Petitioners argue that the evidence is insufficient to prove that the underpayments were made with the intent to avoid taxes believed to be owing. Petitioners argue that Moore's failure*185 to have the proceeds from the aforementioned transactions recorded on Blue Ridge's books was due both to his ignorance of accounting procedures which led him to believe it was a wash transaction which did not require recording, and to a fear that his wife, who was suing him for divorce, would tie up the company's bank accounts thereby depriving it of needed liquid capital. Finally, it is asserted that he never appropriated the proceeds for himself but merely held them for the company's benefit and eventually returned such funds during 1964.

Turning first to Moore, we find that respondent has proven by clear and convincing evidence that Moore's underpayments of Federal income taxes for 1963 and 1964 were due to his filing false or fraudulent returns with intent to evade tax. Several factors lead us to this conclusion.

One factor is the unusual manner in which the transactions in question were handled.The standard office procedure for Blue Ridge was for Moore to open all mail containing checks, collect these, and hand them over to Haskins who recorded them in the company's books and deposited them in its bank account.

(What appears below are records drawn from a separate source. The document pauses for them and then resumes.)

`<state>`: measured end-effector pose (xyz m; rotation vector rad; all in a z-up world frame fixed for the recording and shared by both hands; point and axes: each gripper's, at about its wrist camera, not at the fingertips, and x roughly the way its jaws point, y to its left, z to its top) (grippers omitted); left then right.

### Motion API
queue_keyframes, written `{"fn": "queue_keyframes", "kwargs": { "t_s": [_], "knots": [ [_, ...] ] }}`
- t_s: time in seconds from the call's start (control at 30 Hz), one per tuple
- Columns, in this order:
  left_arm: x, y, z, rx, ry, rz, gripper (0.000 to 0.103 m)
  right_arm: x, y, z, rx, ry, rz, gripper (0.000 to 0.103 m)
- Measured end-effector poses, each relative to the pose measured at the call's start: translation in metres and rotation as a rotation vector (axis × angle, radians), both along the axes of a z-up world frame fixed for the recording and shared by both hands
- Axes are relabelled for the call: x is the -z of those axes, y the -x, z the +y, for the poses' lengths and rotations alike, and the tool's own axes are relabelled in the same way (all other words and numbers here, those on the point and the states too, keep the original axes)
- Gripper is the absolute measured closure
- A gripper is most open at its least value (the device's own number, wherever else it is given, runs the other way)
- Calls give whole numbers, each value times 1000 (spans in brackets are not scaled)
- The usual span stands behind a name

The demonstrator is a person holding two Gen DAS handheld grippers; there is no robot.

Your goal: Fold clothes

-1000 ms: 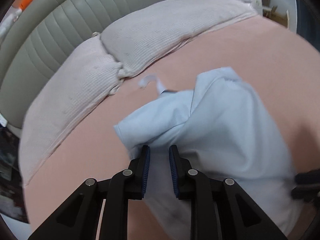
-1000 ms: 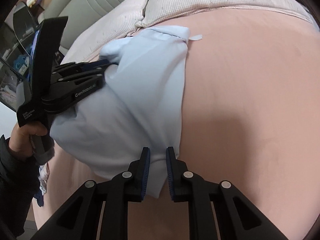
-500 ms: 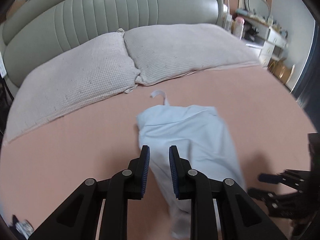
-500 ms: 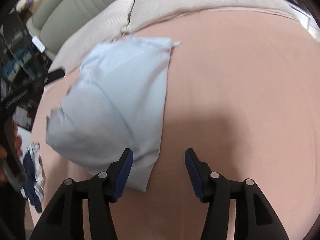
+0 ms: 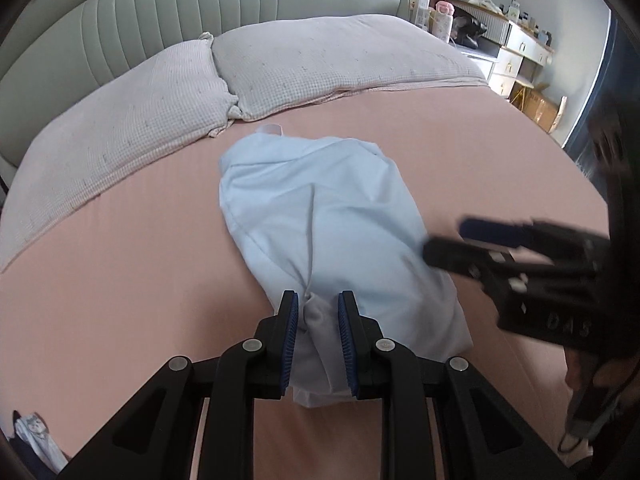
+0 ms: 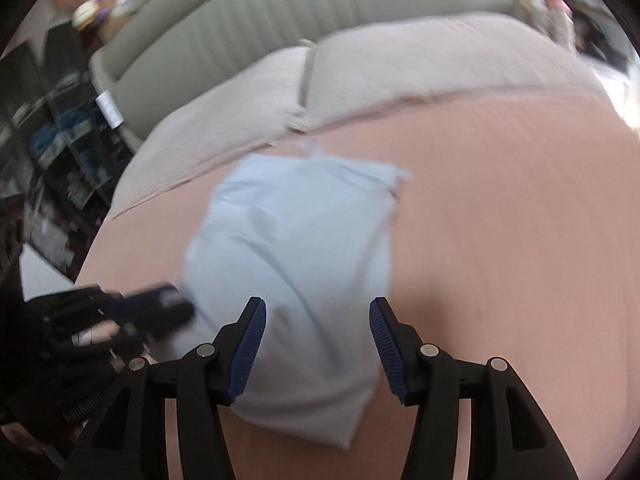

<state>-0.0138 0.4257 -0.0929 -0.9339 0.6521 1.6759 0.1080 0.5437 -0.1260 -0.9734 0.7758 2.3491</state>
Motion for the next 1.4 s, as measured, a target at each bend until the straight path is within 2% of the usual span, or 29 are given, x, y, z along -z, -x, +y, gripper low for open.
{"fn": "queue_keyframes", "kwargs": {
  "t_s": [0.03, 0.07, 0.1, 0.2, 0.33, 0.43, 0.57, 0.7, 0.73, 0.8, 0.87, 0.93, 1.0, 1.07, 1.13, 1.17, 1.2, 1.33, 1.4],
  "knots": [
    [2, 2, -3, -1, -4, -16, 84, -3, 8, 1, -20, -9, -8, 65],
    [4, 5, -5, 0, -8, -34, 84, -2, 17, 3, -32, 6, -29, 84],
    [7, 6, -9, 7, -9, -52, 85, 0, 28, 8, -45, 36, -47, 86],
    [15, 4, -16, 21, -6, -77, 85, 10, 52, 17, -96, 85, -89, 87],
    [30, 3, -24, 13, -3, -102, 85, 21, 79, 24, -151, 46, -175, 87],
    [36, 2, -29, -11, -24, -121, 85, 26, 91, 35, -135, 45, -203, 87],
    [34, -7, -31, 2, -27, -70, 85, 36, 100, 47, -98, 59, -219, 87],
    [28, -13, -35, -6, -29, -41, 85, 25, 92, 44, -87, 40, -209, 86],
    [27, -13, -36, -13, -29, -41, 85, 19, 87, 41, -84, 25, -217, 85],
    [23, -12, -39, -38, -29, -55, 85, 7, 74, 37, -66, -2, -234, 74],
    [17, -14, -42, -54, -44, -58, 85, -6, 56, 33, -52, -10, -221, 48],
    [12, -17, -45, -63, -48, -43, 84, -18, 36, 29, -36, 6, -194, 39],
    [8, -20, -47, -71, -45, -22, 83, -25, 19, 26, -22, 26, -176, 37],
    [5, -21, -50, -88, -40, 2, 68, -28, 4, 22, 9, 42, -173, 31],
    [0, -22, -52, -117, -47, 33, 14, -29, -12, 18, 40, 69, -149, 28],
    [-3, -21, -54, -127, -56, 37, 8, -27, -19, 17, 48, 89, -129, 28],
    [-6, -20, -56, -130, -72, 30, 6, -24, -25, 16, 56, 115, -105, 28],
    [-16, -18, -53, -109, -85, 55, 6, -2, -43, 15, 106, 218, -49, 25],
    [-17, -15, -49, -95, -82, 45, 6, 11, -47, 18, 122, 278, -48, 25]
  ]
}}
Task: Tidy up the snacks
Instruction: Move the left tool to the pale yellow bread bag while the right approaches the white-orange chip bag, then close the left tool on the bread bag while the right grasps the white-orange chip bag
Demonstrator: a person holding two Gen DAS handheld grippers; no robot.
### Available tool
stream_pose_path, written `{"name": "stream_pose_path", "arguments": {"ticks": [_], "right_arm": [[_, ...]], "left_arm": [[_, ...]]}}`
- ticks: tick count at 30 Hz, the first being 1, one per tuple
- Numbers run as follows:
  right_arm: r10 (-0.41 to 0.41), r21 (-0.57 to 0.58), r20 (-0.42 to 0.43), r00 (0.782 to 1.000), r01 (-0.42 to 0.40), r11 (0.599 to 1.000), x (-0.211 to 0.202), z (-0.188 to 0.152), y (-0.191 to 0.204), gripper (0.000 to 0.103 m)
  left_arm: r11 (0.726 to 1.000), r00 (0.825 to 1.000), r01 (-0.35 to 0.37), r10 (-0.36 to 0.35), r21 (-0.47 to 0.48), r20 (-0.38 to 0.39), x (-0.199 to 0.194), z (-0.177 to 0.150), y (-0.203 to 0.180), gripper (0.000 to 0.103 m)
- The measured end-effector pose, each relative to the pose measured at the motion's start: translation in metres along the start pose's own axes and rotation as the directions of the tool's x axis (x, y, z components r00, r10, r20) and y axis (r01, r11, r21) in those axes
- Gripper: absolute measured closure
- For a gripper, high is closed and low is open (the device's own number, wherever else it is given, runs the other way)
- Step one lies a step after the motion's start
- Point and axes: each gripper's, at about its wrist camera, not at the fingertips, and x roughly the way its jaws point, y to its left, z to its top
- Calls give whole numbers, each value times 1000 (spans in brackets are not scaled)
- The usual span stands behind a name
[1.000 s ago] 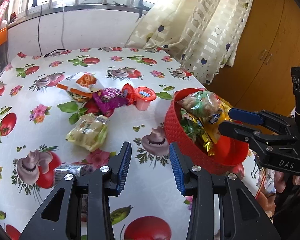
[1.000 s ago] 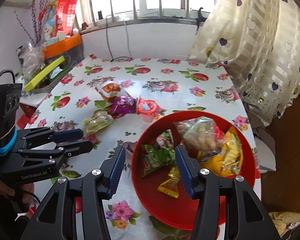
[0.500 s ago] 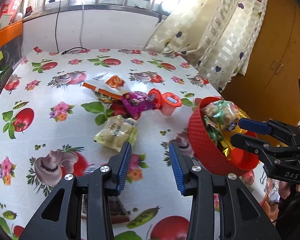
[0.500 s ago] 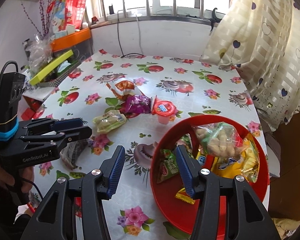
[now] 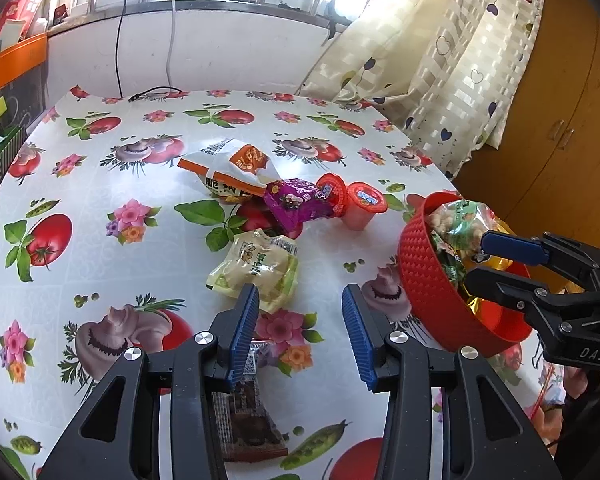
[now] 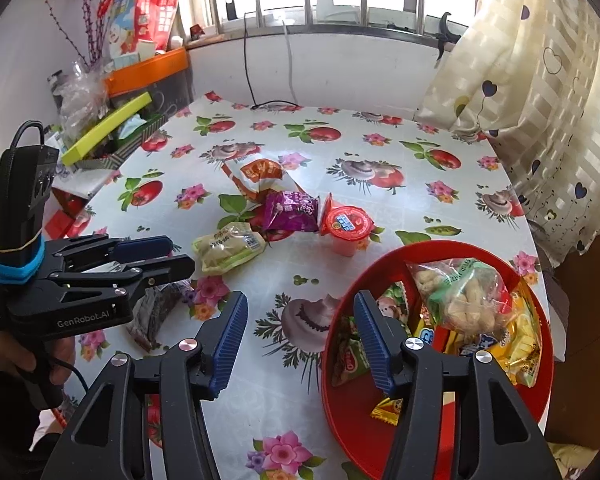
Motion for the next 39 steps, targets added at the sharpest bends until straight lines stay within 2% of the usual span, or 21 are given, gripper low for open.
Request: {"name": "stream_pose_path", "arguments": {"ticks": [12, 17, 28, 34, 39], "right_arm": [[6, -20, -26, 1000, -6, 1000, 20, 10, 8, 49], [3, -18, -33, 999, -4, 1000, 27, 13, 6, 49], [6, -13, -49, 999, -7, 1000, 40, 17, 4, 48], [6, 0, -51, 999, -6, 1000, 43, 18, 1, 47], [2, 13, -50, 999, -2, 1000, 45, 23, -3, 47]], "left_arm": [[998, 998, -48, 49, 38, -27, 22, 13, 15, 58], [996, 997, -52, 55, 67, -44, 34, 14, 18, 51], [983, 992, -74, 90, 169, -90, 65, 16, 14, 44], [985, 987, -76, 96, 154, -126, 78, 14, 15, 42], [977, 986, -116, 135, 176, -99, 81, 11, 9, 42]]}}
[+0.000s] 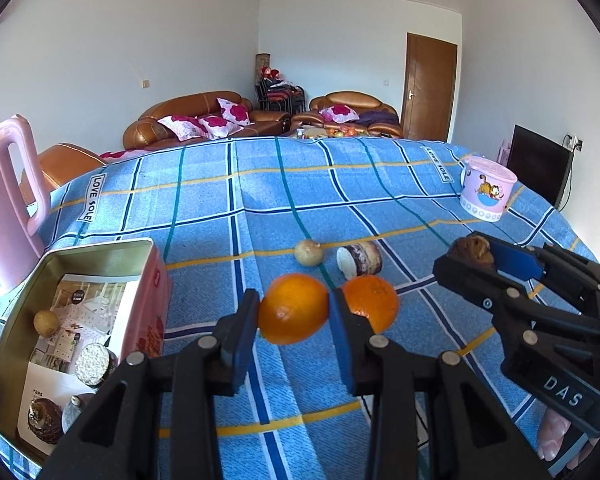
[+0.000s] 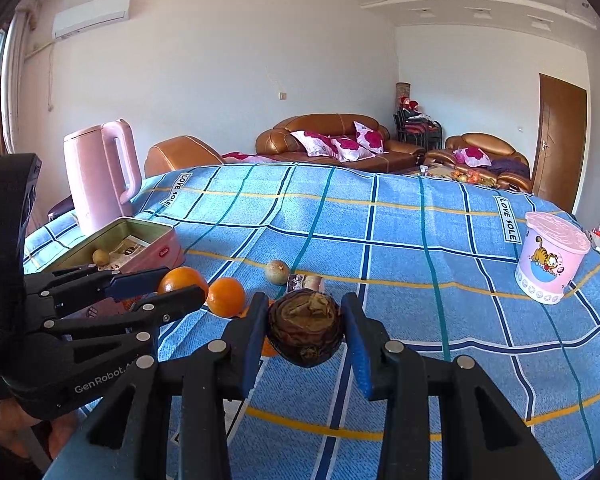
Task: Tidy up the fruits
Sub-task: 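Lift and carry the orange and brown fruit toward the tin with both tools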
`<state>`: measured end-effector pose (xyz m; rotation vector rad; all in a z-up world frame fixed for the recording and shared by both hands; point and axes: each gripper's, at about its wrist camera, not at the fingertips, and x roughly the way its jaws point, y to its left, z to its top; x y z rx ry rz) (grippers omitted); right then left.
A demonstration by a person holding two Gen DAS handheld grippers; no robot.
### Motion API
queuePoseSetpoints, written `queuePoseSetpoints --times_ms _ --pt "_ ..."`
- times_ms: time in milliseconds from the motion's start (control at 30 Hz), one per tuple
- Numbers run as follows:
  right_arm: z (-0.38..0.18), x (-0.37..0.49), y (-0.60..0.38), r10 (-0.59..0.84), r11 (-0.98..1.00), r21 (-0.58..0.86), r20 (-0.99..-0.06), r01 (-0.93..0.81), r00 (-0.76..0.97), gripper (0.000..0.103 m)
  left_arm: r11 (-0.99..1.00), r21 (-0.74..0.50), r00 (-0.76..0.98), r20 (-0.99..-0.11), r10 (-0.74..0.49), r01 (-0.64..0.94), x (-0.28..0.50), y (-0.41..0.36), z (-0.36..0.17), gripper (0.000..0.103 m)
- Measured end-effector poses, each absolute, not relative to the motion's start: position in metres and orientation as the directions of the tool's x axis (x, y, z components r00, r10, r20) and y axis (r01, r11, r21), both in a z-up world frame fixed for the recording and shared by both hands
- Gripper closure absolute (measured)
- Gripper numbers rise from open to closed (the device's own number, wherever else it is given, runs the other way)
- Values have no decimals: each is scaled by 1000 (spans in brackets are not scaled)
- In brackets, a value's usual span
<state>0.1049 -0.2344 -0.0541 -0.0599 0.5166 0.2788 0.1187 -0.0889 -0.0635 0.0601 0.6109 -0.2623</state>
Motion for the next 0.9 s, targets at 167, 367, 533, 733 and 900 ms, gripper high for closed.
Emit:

Moore relied on Haskins to record such funds and was clearly*186 aware that Haskins needed to see all income and expense items to record them properly. But Haskins saw none of the 24 checks received from Park Oil or the check from Park Agency, nor was the subsequent credit by Park Agency to Citizens Realty reflected on Blue Ridge's books and records or income tax return. Moore received these checks and personally cashed them (generally at a bank where Blue Ridge did not have an account) retaining the proceeds rather than depositing them in the company's account. When the cash was returned to the corporation, it was given to Haskins under circumstances where it was clearly expected the amounts would be credited to Moore's personal account.

In signing these checks Moore usually used the Blue Ridge bank stamp which was kept and used by Haskins, yet neither Haskins nor Sherrod, who prepared the tax returns for both Blue Ridge and Moore, knew of the existence of these checks. Furthermore, the 24 checks received from Park Oil in 1963 and 1964 were treated differently from the Park Oil check received in an identical transaction in 1966. The latter check was brought to Haskins' attention, recorded on Blue Ridge's books, and deposited in its bank*187 account.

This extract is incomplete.